La scrittura, compagna di una vita

“Nei prossimi anni ho ancora due calamità da affrontare: la morte e la biografia. Speriamo che la prima arrivi per prima”, dice Philip Roth. Il paradosso si fa ancora più marcato se si considera che il pluripremiato autore americano lo pronuncia proprio nella sua biografia televisiva, Philip Roth: Unmasked. Il documentario, diretto dal regista francese William Karel e dalla giornalista italiana Livia Manera, fa parte della serie “American Masters” del canale televisivo statunitense PBS e andrà in onda stasera, ma è già stato proiettato in anteprima al Film Forum di New York.

Le voci di altri scrittori americani, Nicole Krauss e Jonathan Franzen, della critica Claudia Roth Pierpont, ma anche di amici di lunga data, Mia Farrow, Martin Garbus e Jane Brown Maas, forniscono un ritratto sfaccettato e raffinato di Roth. Ma è soprattutto lo scrittore stesso a farsi contemporaneamente voce narrante e oggetto della narrazione, accompagnando lo spettatore attraverso tutte le fasi della sua vita, scandita dai suoi romanzi. “La gente ha sempre percepito che lui fosse i suoi personaggi”, osserva Nicole Krauss. Perché i personaggi dei romanzi di Roth sono come degli alter ego, attraverso cui “espone parti di se stesso che nessuno aveva mai esposto”, come rileva Franzen, ma che tecnicamente appartengono ai personaggi, che sono dunque delle maschere. Il titolo del film suggerisce che la persona con cui lo spettatore verrà in contatto sará stavolta un Philip Roth “smascherato”.
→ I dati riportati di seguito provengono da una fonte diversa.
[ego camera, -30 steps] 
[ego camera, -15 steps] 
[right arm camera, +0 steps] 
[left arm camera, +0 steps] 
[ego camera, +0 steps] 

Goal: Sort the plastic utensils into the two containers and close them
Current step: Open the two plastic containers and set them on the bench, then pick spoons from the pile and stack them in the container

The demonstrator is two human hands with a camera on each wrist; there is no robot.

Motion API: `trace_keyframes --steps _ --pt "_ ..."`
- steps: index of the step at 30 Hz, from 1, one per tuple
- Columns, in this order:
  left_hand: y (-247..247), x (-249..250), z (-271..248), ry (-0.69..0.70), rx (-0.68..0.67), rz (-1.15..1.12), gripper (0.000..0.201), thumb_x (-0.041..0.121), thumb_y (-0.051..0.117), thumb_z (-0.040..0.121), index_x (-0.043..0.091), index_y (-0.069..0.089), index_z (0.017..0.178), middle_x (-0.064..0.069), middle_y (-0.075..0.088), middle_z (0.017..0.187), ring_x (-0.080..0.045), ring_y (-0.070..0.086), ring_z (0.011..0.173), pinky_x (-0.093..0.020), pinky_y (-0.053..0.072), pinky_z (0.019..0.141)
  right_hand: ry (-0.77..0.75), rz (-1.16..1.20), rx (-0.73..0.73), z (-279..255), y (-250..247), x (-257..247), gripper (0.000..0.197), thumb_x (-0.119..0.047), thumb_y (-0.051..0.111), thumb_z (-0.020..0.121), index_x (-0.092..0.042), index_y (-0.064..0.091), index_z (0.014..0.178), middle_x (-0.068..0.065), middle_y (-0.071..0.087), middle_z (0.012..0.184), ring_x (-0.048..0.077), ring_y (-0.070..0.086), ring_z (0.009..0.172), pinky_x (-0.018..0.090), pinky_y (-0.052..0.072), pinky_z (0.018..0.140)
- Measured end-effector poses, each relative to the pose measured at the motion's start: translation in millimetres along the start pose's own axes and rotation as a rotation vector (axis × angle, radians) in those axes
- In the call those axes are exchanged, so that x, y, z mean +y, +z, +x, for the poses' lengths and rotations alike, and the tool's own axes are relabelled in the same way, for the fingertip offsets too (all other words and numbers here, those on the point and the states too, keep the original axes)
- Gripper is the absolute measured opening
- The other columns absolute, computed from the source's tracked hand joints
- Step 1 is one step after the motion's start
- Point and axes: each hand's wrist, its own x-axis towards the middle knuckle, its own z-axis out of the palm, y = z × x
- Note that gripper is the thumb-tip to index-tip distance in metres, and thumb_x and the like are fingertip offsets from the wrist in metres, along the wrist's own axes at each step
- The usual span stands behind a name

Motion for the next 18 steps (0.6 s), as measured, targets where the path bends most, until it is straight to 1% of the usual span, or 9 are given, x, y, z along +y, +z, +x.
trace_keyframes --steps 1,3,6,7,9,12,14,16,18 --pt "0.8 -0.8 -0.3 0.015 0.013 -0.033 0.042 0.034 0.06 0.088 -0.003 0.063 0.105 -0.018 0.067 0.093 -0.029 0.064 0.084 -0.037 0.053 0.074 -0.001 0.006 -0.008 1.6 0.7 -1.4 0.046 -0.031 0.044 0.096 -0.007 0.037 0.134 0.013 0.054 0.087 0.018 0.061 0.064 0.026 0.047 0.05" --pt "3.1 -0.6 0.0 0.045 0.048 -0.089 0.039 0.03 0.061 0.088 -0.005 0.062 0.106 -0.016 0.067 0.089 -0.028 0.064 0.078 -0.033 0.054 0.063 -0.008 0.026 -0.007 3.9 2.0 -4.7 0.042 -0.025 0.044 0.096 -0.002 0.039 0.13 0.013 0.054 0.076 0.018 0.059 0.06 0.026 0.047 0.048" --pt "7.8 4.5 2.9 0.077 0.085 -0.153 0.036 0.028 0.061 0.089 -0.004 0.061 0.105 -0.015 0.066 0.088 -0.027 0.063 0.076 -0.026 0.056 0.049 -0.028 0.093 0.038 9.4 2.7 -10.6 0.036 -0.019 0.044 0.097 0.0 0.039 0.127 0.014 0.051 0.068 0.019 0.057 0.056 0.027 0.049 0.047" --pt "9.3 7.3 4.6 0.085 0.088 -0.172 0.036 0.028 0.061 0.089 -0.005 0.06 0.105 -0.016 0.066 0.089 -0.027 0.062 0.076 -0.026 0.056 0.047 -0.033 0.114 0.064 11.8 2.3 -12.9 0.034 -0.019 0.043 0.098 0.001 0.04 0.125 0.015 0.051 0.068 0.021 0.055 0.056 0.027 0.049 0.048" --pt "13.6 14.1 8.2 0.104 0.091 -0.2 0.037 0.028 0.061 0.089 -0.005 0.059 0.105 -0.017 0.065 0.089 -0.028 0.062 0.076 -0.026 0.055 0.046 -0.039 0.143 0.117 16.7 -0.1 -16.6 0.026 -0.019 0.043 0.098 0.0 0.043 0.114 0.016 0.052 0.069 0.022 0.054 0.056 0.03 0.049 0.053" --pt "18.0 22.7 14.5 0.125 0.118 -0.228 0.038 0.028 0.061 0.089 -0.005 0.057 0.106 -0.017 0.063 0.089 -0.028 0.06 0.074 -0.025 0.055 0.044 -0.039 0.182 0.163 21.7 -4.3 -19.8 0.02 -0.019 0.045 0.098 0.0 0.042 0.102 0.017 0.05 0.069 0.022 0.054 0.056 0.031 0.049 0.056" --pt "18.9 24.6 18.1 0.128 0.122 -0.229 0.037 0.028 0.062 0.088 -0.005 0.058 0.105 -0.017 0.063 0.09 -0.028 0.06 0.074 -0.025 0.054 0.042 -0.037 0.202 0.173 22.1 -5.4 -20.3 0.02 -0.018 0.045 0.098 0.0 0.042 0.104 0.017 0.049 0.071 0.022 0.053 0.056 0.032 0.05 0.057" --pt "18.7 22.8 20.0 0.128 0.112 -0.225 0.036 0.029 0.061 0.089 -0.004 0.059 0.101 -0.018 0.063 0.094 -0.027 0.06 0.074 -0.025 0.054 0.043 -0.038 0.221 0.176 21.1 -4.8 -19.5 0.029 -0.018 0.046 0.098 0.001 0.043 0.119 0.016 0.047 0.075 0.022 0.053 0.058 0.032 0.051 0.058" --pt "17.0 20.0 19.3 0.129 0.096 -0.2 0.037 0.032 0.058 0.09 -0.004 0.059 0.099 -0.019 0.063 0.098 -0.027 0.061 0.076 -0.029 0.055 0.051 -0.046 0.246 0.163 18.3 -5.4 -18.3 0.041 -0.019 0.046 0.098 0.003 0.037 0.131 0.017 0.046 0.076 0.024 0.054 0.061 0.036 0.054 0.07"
Che racconta come la vera protagonista della sua vita sia stata proprio la scrittura. La sua vita privata, che è stata instabile e priva di relazioni durature, resta infatti un po’ in ombra. Racconta però molti aneddoti, storie della sua infanzia e della sua brillante carriera, iniziata nel 1959 con la pubblicazione di un racconto sul New Yorker e che da allora con i successivi 31 romanzi non ha mai smesso di fare scalpore. L’autore espone quali siano sempre state le sue passioni e le sue proccupazioni, che in otto decenni non sono cambiate molto: la lettura, la scrittura, il sesso e naturalmente la questione dell’ebraicità continuano a stregarlo. “Non mi fa impazzire l’idea di vedermi descritto come uno scrittore ebreo americano”, dichiara però all’inizio del film.

Per la realizzazione della biografia i registi hanno passato dieci giorni con Roth, infiltrandosi nella sua mite quotidianità di neo-ottantenne e neo-pensionato, sospesa fra New York e la sua casa nel Connecticut, riuscendo a metterlo a suo agio, ma soprattutto facendo godere lo spettatore della compagnia piacevole di un uomo che si rivela affabile e affascinante. Il risultato è uno straordinario saggio di autocritica, uno scavo nelle radici unito a una cronaca di fatiche. La sua voce dipinge in 90 minuti tutte le sfumature del ritratto di un artista, partendo dalle aspirazioni di un giovane scrittore, alla sua celebrità piena di controversie, fino al recentissimo confronto con la morte. Della quale Roth dice di aver paura, ma di non provare rabbia per il suo arrivo. Forse perché in fondo un grande scrittore non è altro che la somma delle maschere che ha dedicato una vita a costruire.